When I graduated high school in May 2015, I had no idea what I was going to do with my life at 18 years old. I was pressured by my family to pick a major, and it stressed me out.
I didn’t care about the general education classes such as math, history, and science because they were all boring to me. I would often tell myself : “School is seriously not for me.”
But, I proved myself wrong.
The difference was that I didn’t have a “plan” set in stone, and I didn’t know what my passions were yet. So, instead of going to a four-year university right after high school, I enrolled at Cypress College to figure out what I wanted to do with my life.
Let me tell you, it was a totally difficult transition for me, especially because I struggled with my mental health. It took almost five years for me to get my associate’s degree in journalism.
I suffered from untreated anxiety disorder and depression during my first three years in community college because I was too prideful to ask for help. Being raised in an old-fashioned Latinx household made me believe that therapy is for “crazy people,” and medication will lead to addiction.
However, if I didn’t seek mental health services during my fourth year at Cypress College, I would have contributed to a demographic where more than half of Latinx individuals ages 18 to 25 fail to seek mental health treatments such as therapy and antidepressants.
During my first semester at Cypress College, I took a human biology class because I was interested in the medical field, but failed the course because I was terrible at memorizing scientific terms and body parts.
It discouraged me, but also helped me realize being a STEM major wasn’t for me. I didn’t enjoy the long nights of trying to learn about blood types or the different parts of the brain.

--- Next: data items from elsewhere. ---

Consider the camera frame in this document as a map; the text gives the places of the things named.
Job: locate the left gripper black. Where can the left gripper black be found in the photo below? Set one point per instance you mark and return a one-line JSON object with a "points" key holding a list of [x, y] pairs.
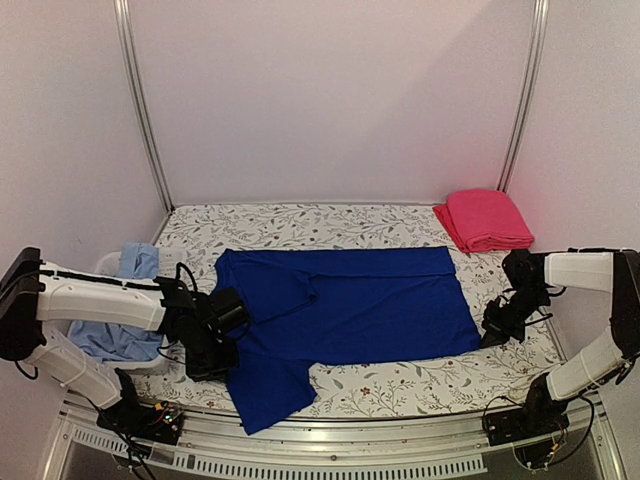
{"points": [[219, 373]]}

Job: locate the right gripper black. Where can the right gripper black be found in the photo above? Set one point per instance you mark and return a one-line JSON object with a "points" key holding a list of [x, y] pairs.
{"points": [[497, 333]]}

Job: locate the blue printed t-shirt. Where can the blue printed t-shirt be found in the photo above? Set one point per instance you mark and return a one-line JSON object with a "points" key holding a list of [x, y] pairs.
{"points": [[336, 307]]}

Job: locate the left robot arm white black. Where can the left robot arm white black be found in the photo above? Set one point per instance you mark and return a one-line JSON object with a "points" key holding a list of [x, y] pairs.
{"points": [[35, 293]]}

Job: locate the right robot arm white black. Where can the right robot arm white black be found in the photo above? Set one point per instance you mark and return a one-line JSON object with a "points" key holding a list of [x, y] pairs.
{"points": [[601, 318]]}

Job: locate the white plastic laundry basket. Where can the white plastic laundry basket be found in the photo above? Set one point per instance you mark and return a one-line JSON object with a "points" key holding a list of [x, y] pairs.
{"points": [[108, 265]]}

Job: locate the floral table mat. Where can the floral table mat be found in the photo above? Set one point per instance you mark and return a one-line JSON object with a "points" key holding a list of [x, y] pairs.
{"points": [[449, 385]]}

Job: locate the light blue shirt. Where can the light blue shirt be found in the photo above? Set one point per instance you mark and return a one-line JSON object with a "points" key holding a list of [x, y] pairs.
{"points": [[122, 332]]}

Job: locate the folded pink garment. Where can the folded pink garment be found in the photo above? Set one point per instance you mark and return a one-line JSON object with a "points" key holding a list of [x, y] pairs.
{"points": [[481, 220]]}

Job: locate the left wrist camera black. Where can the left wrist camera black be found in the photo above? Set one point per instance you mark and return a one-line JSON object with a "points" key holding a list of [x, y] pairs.
{"points": [[229, 310]]}

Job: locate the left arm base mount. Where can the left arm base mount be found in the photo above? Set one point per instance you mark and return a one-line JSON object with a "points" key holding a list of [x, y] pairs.
{"points": [[161, 423]]}

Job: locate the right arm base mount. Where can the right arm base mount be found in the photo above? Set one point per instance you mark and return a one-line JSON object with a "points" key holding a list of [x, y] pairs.
{"points": [[522, 423]]}

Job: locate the aluminium front rail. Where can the aluminium front rail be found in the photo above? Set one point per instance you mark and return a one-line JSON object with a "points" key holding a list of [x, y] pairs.
{"points": [[214, 446]]}

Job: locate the right aluminium corner post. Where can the right aluminium corner post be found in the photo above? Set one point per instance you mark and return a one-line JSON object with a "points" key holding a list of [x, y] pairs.
{"points": [[527, 92]]}

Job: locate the aluminium corner post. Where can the aluminium corner post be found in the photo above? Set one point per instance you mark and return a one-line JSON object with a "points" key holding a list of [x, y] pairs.
{"points": [[125, 32], [527, 92]]}

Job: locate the left aluminium corner post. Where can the left aluminium corner post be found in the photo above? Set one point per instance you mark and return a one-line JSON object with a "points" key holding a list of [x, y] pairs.
{"points": [[125, 32]]}

So, I changed my major to English because it was one of my favorite subjects growing up, especially when I got to write persuasive or argumentative essays.

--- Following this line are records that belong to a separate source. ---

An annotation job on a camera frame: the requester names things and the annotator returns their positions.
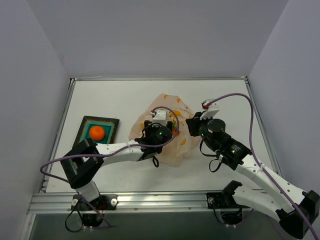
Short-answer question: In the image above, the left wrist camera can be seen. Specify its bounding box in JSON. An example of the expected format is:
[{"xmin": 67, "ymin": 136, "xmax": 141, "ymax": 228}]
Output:
[{"xmin": 151, "ymin": 110, "xmax": 167, "ymax": 126}]

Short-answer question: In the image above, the black teal rectangular tray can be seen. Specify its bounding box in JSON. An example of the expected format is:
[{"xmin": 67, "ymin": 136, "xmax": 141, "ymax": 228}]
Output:
[{"xmin": 73, "ymin": 115, "xmax": 120, "ymax": 146}]

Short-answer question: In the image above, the banana print plastic bag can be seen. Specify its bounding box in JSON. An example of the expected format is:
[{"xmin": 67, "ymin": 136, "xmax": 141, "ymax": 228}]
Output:
[{"xmin": 128, "ymin": 93, "xmax": 200, "ymax": 167}]

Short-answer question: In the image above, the purple cable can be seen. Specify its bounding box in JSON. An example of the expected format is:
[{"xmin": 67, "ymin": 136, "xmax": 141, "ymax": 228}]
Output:
[
  {"xmin": 207, "ymin": 93, "xmax": 317, "ymax": 240},
  {"xmin": 40, "ymin": 106, "xmax": 180, "ymax": 230}
]

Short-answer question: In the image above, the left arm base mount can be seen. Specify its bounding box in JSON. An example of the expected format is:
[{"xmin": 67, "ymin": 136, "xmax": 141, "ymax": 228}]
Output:
[{"xmin": 70, "ymin": 194, "xmax": 118, "ymax": 228}]

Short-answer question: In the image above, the red fake berry sprig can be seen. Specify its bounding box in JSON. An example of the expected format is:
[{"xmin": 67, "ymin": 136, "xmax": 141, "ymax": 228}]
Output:
[{"xmin": 171, "ymin": 121, "xmax": 178, "ymax": 134}]

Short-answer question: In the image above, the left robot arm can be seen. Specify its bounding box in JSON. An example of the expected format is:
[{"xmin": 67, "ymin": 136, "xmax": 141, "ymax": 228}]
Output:
[{"xmin": 60, "ymin": 120, "xmax": 173, "ymax": 210}]

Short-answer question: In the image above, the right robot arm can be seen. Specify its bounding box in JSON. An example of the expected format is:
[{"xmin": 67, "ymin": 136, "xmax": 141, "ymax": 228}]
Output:
[{"xmin": 186, "ymin": 112, "xmax": 320, "ymax": 240}]

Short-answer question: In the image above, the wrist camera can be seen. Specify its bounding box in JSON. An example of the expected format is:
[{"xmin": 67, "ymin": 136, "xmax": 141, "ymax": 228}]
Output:
[
  {"xmin": 151, "ymin": 110, "xmax": 167, "ymax": 126},
  {"xmin": 200, "ymin": 99, "xmax": 220, "ymax": 120}
]

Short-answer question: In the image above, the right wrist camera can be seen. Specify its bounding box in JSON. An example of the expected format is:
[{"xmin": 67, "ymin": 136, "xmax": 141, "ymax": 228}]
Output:
[{"xmin": 200, "ymin": 99, "xmax": 220, "ymax": 120}]

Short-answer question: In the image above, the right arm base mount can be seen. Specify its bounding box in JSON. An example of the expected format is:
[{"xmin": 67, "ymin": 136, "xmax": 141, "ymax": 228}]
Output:
[{"xmin": 206, "ymin": 192, "xmax": 243, "ymax": 226}]

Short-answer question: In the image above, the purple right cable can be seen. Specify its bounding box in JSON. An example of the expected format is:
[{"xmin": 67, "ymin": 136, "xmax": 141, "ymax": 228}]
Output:
[{"xmin": 207, "ymin": 93, "xmax": 317, "ymax": 240}]

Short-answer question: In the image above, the orange fake tangerine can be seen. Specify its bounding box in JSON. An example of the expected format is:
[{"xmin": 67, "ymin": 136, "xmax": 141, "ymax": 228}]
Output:
[{"xmin": 89, "ymin": 125, "xmax": 105, "ymax": 141}]

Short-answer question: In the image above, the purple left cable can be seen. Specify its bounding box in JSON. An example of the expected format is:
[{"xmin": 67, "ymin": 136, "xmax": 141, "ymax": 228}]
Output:
[{"xmin": 40, "ymin": 106, "xmax": 180, "ymax": 230}]

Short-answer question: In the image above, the aluminium front rail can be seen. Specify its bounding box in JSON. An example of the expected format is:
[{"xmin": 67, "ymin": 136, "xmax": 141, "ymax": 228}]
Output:
[{"xmin": 27, "ymin": 191, "xmax": 210, "ymax": 214}]

But, I was wrong again. The English classes were boring because I wasn’t passionate about learning World Literature or Shakespeare in order to get a degree. So, not only was I undecided for a second time, but I started to feel hopeless and had a strong urge to drop out of school.
Four years went down the drain. Just like that.
At least that’s what I thought until I decided to sign up for an Introduction to Journalism course, and the rest was history.
I actually went to school ready to learn and was so engaged in the class discussions about “What’s going on in the world?” regarding current event topics and the importance of news journalism.
It was exciting and motivating. I felt like I finally picked the right major.
I dedicated an entire year to the journalism program by being involved in the Cypress Chronicle newspaper and also taking the required courses to obtain an associate’s degree.
The day I applied to graduate from Cypress College was the most emotional moment for me because even though I wanted to give up so many times, I pushed through the obstacles.
Getting a college degree isn’t a race, I chose quality over quantity.
Sure, it was discouraging seeing other people graduate college before me, but I had to keep reminding myself that I’m on my own timeline and that’s okay.
Now, I’m in my last semester at Long Beach State graduating with a bachelor’s degree in journalism.
I chose myself, my mental health, and my self-discovery over graduating college “on time,” which led me to meet some lifelong friends at CSULB.
Even though success is valuable, so is my happiness.